==== SUPPLIED DATA ====

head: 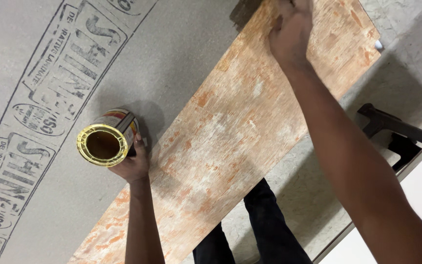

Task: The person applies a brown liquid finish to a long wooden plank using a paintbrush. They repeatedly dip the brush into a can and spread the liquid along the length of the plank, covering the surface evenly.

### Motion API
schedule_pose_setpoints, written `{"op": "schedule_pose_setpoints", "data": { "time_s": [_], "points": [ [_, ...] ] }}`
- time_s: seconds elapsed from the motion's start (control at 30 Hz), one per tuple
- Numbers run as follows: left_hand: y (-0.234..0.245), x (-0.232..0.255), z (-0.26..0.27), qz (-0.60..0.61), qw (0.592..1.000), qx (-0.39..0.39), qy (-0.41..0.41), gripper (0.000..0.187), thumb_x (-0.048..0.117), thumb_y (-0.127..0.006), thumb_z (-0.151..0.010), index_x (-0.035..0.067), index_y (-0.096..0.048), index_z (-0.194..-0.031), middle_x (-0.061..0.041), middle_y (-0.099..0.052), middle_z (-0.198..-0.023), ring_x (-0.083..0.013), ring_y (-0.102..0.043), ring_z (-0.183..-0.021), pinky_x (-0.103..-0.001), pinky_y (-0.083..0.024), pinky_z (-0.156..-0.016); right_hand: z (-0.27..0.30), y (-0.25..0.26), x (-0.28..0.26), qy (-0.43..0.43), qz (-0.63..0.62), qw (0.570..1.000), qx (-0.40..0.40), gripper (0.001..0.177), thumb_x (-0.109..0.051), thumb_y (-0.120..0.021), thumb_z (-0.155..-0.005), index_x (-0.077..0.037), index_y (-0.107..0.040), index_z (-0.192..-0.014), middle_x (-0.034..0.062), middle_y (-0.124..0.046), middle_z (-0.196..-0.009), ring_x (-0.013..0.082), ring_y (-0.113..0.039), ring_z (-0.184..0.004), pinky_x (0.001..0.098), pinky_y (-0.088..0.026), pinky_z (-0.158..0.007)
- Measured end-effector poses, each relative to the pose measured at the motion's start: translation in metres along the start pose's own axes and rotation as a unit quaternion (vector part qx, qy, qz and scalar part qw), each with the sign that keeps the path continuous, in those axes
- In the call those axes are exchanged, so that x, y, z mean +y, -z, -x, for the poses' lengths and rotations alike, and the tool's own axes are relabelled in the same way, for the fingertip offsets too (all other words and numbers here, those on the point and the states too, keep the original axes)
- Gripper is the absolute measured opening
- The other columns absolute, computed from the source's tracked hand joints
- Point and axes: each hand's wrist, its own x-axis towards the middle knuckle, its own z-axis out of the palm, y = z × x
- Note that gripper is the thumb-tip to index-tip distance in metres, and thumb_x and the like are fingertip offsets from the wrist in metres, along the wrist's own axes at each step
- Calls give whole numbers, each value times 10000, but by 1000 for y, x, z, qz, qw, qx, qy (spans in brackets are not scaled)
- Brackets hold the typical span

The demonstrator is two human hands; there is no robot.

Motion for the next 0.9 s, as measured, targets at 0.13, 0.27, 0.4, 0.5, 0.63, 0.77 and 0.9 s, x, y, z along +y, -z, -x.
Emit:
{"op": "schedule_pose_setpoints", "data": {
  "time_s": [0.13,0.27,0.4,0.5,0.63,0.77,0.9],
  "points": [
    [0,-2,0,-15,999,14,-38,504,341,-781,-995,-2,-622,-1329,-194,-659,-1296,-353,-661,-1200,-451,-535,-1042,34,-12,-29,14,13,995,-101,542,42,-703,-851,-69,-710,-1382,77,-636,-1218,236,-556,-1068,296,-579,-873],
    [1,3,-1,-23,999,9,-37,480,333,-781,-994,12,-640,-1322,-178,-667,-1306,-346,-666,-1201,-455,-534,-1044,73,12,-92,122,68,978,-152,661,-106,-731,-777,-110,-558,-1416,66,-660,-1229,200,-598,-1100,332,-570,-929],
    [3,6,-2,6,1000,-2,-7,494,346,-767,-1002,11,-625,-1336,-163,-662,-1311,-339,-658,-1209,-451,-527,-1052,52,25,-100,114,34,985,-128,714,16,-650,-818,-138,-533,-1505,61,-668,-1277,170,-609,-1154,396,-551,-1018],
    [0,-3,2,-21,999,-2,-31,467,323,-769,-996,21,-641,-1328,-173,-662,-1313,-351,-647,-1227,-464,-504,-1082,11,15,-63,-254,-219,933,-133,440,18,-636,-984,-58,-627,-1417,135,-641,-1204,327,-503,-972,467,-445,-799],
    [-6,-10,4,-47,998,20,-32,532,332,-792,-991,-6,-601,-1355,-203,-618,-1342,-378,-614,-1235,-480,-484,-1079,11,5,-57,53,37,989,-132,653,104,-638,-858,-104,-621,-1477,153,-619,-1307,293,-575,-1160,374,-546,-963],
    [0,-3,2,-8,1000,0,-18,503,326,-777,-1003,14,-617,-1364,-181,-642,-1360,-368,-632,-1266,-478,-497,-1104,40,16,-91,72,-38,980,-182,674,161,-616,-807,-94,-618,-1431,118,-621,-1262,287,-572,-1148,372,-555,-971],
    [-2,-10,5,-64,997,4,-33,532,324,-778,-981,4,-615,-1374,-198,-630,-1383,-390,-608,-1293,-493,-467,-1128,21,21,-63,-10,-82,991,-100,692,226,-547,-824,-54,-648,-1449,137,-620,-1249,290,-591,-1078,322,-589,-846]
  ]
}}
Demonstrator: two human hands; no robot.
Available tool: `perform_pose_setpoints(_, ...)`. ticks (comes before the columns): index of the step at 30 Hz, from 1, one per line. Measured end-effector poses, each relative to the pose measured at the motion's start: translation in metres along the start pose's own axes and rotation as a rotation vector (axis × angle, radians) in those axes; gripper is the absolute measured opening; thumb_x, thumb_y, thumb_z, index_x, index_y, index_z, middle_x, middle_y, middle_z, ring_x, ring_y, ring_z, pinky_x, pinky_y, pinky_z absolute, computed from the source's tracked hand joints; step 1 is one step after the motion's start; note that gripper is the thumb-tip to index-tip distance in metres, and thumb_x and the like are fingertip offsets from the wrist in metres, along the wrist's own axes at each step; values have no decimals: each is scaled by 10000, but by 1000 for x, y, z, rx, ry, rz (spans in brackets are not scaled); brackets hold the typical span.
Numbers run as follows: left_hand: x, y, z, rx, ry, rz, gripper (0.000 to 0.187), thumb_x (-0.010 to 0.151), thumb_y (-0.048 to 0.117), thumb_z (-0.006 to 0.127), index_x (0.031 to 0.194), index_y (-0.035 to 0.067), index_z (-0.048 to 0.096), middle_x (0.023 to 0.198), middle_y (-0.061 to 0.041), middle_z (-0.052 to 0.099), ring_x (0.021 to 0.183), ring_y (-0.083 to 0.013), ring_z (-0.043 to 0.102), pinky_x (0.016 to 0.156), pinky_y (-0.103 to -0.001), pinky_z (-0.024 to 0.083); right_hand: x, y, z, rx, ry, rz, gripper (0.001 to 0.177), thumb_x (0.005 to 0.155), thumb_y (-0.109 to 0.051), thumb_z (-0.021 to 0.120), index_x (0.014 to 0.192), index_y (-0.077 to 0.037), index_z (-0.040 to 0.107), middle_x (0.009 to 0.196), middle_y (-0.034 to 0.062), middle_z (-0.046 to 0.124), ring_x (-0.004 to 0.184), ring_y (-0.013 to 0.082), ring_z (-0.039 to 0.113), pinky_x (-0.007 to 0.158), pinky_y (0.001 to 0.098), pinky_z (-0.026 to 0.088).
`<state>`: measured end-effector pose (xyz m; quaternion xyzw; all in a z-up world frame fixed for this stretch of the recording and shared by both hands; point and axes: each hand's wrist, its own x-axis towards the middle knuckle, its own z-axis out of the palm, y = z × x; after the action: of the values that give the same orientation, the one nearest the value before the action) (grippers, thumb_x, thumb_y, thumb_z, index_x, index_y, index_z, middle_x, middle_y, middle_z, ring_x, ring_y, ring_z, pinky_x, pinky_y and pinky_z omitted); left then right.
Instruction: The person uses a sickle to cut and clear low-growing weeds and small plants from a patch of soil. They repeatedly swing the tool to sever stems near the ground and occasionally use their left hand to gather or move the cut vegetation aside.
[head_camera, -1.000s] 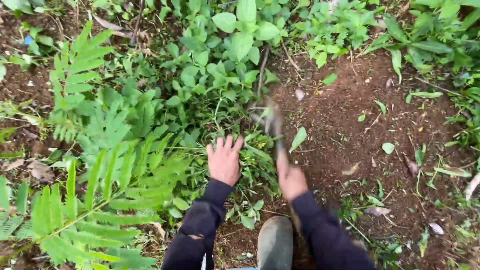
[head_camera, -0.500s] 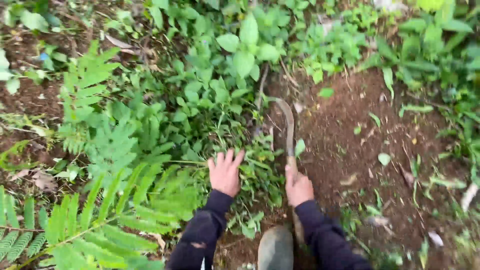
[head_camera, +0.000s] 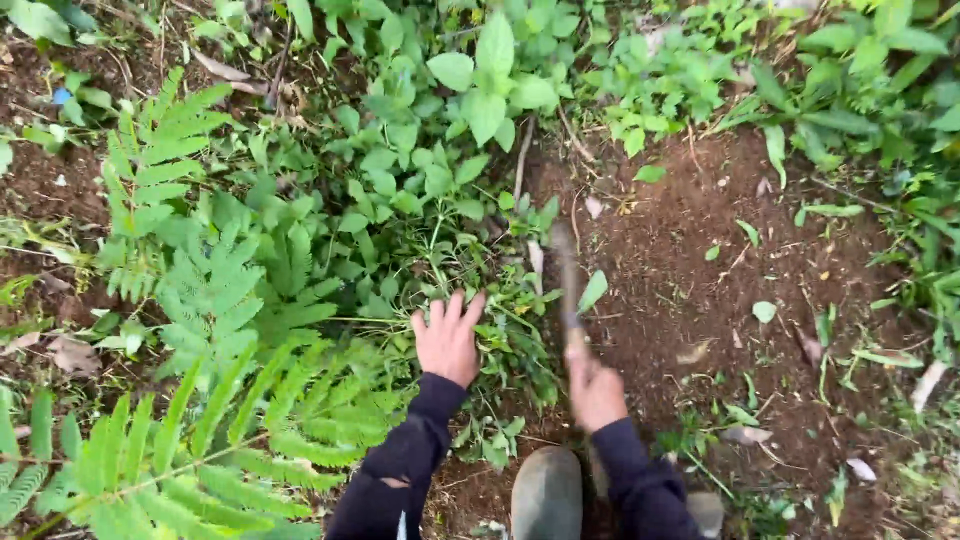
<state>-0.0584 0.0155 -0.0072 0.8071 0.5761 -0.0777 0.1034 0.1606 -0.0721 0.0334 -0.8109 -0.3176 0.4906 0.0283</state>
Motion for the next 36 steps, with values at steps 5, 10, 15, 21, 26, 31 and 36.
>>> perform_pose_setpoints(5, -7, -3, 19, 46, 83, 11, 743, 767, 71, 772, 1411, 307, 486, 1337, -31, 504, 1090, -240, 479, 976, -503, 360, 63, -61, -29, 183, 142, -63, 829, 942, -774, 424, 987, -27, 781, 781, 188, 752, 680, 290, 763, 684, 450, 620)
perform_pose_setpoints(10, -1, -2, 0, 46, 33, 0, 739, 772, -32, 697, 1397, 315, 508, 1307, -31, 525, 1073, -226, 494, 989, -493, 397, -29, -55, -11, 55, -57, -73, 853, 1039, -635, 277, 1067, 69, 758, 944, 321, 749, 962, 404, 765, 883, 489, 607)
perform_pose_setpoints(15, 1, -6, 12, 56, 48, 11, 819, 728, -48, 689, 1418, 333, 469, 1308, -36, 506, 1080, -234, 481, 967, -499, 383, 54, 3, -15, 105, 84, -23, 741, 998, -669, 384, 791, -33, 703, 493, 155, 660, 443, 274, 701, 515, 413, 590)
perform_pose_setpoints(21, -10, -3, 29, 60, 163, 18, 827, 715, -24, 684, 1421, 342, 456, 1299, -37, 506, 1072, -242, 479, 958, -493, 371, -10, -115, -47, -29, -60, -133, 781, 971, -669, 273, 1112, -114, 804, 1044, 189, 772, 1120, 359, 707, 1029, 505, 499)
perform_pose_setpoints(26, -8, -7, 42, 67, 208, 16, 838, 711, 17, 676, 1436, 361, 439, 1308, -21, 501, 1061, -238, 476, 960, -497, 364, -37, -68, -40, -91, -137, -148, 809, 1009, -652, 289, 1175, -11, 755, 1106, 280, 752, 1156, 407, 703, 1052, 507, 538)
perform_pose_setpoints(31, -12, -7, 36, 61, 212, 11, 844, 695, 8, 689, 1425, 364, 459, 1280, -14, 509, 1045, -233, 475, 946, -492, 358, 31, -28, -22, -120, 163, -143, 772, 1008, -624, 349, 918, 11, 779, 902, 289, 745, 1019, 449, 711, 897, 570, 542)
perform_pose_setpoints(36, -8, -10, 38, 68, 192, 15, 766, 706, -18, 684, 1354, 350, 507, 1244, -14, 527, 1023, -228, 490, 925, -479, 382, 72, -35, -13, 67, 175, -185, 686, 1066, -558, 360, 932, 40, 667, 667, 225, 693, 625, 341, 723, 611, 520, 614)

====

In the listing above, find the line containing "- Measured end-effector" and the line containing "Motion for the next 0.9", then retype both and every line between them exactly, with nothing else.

- Measured end-effector poses, each relative to the pose measured at the motion's start: translation in metres along the start pose's own axes and rotation as a unit quaternion (vector part qx, qy, qz and scalar part qw), each with the sign that keeps the path continuous, in those axes
- In the call those axes are exchanged, so that x, y, z mean +y, -z, -x, for the poses' lengths and rotations alike, and the tool's own axes are relabelled in the same way, for the fingertip offsets too (all other words and numbers here, those on the point and the states too, keep the original axes)
- Gripper is the absolute measured opening
- The other columns absolute, computed from the source's tracked hand joints
- Point and axes: each hand's wrist, its own x-axis towards the middle knuckle, its own z-axis out of the palm, y = z × x
- Note that gripper is the thumb-tip to index-tip distance in metres, and thumb_x and the like are fingertip offsets from the wrist in metres, along the wrist's own axes at each step
- Calls give whole numbers, each value times 10000, but by 1000 for y, x, z, qz, qw, qx, qy (spans in brackets are not scaled)
- Brackets hold the typical span

The demonstrator is two human hands; there is no robot.

Motion for the next 0.9 s, as measured, targets at 0.13, 0.27, 0.4, 0.5, 0.63, 0.77 and 0.9 s, x, y, z along +y, -z, -x.

No additional response is required.